§ **YOUR ASSIGNMENT**:
Go line by line through the entries and show those that hold the string "image".

§ **RECORD EXCERPTS**:
+++++
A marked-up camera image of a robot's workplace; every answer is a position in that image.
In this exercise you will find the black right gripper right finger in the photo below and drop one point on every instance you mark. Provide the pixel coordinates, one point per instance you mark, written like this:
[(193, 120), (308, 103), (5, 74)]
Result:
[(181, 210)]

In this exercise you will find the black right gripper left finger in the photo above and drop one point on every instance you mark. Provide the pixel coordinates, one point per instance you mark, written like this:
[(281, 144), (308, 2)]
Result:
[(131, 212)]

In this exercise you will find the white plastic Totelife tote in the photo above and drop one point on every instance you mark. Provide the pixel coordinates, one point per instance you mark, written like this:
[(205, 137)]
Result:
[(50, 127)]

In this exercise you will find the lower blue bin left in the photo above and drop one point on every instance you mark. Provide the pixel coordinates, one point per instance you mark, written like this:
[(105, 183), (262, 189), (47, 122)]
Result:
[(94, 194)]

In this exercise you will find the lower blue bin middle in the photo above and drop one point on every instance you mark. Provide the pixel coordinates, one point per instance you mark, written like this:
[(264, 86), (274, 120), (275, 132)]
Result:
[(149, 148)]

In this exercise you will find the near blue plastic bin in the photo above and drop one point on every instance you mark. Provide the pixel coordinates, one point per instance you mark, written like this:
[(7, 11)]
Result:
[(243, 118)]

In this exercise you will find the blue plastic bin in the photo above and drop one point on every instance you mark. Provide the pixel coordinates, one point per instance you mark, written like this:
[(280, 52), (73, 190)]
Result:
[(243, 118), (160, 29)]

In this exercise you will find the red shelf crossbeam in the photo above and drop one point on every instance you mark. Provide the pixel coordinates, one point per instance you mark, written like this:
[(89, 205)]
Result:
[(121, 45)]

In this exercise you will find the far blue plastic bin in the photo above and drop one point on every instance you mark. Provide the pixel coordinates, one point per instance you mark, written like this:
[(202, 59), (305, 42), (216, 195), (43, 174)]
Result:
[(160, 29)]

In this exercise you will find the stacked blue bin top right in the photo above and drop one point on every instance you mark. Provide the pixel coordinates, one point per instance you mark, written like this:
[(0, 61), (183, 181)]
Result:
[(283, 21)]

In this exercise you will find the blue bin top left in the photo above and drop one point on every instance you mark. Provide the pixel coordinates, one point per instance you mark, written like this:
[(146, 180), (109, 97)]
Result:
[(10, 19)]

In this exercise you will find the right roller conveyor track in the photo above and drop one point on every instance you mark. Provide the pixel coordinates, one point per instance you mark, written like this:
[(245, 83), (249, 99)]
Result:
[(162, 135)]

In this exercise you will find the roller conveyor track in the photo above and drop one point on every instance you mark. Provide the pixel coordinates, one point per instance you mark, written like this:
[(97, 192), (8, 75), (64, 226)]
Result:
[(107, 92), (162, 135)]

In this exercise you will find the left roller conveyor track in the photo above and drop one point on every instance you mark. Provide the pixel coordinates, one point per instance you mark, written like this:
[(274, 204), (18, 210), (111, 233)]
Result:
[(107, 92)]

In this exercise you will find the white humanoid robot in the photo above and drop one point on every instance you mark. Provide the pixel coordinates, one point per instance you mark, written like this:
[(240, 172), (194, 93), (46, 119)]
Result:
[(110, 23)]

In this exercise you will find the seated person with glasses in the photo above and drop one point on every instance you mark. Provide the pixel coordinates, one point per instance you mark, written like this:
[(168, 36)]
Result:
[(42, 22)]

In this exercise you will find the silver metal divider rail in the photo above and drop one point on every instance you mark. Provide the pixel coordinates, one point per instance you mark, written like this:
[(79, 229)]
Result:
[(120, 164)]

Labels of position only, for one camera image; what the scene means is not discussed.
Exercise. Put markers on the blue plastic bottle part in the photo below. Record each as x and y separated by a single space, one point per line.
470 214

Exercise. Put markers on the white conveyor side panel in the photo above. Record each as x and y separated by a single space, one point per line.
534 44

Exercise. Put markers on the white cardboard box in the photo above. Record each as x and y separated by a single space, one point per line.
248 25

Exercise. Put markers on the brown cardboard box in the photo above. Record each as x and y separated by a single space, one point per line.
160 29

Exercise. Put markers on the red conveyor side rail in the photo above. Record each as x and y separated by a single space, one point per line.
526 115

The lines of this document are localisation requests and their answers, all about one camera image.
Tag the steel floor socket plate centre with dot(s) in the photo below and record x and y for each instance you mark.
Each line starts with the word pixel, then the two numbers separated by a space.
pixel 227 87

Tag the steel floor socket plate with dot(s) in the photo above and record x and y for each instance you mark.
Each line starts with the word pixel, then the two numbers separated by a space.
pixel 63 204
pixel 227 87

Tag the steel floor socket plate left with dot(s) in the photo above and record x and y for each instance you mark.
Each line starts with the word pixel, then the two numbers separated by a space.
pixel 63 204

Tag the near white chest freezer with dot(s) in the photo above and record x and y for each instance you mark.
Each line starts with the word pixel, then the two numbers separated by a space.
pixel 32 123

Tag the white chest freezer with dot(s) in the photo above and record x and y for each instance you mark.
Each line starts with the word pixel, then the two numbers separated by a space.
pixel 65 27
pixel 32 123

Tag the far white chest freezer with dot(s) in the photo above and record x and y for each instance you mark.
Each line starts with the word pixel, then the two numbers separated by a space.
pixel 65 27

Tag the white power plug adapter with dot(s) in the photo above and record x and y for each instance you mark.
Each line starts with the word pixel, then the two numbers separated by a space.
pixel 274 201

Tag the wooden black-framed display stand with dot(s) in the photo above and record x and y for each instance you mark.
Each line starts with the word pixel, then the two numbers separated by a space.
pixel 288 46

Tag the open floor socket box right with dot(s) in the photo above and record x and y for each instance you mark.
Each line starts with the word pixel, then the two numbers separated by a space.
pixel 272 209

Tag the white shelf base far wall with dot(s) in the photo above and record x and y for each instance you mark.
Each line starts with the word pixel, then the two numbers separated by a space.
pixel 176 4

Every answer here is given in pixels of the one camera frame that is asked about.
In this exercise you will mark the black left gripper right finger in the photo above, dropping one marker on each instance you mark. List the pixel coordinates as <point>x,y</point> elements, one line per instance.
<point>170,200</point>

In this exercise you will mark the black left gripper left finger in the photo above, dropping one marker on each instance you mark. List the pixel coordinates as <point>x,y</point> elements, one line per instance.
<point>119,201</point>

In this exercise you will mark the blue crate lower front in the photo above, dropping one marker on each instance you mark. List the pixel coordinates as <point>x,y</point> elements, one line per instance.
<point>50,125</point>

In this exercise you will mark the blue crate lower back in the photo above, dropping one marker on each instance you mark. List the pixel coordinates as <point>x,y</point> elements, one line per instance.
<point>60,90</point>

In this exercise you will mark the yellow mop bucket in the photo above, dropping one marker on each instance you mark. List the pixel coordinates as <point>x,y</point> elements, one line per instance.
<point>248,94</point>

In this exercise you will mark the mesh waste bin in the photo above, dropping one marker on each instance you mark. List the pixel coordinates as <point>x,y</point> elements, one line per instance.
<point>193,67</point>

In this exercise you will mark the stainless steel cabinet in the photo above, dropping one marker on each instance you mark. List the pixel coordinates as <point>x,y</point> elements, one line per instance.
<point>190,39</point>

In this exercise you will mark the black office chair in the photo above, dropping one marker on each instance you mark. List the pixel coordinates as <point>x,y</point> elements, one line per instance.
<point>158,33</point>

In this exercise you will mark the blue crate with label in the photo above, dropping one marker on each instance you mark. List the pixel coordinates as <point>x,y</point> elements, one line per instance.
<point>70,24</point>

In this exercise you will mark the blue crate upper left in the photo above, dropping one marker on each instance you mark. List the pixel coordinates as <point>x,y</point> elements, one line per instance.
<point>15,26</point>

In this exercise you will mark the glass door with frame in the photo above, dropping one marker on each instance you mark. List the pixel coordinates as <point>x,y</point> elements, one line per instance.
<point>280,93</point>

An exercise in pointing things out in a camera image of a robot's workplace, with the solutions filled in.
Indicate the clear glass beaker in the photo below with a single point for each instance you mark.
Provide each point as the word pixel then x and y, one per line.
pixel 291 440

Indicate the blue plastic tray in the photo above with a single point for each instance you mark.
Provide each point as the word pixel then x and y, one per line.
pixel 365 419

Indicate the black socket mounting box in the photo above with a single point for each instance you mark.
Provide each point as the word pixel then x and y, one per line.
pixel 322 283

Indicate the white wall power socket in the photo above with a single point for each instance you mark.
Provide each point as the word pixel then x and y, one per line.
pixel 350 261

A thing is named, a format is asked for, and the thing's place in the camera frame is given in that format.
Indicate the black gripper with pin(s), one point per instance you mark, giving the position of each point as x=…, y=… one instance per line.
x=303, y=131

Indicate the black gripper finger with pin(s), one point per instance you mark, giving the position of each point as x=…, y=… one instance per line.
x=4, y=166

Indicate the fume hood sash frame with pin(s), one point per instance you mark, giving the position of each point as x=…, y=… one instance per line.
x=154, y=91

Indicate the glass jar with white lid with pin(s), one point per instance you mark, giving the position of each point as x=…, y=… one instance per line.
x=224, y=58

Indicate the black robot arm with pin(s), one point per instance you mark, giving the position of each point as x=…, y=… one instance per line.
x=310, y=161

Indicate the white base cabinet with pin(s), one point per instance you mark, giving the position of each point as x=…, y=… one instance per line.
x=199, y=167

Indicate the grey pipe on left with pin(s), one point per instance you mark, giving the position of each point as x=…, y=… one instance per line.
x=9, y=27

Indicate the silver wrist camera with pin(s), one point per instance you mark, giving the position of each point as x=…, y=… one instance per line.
+++++
§ **ANSWER AREA**:
A marked-up camera image of a robot's workplace; every answer is a position in that image.
Labels of position only, for one camera image; what the scene means is not discussed.
The lines of this document are localisation requests and their answers, all about one camera image.
An exercise in pointing things out in a camera image of a robot's workplace, with the solutions filled in.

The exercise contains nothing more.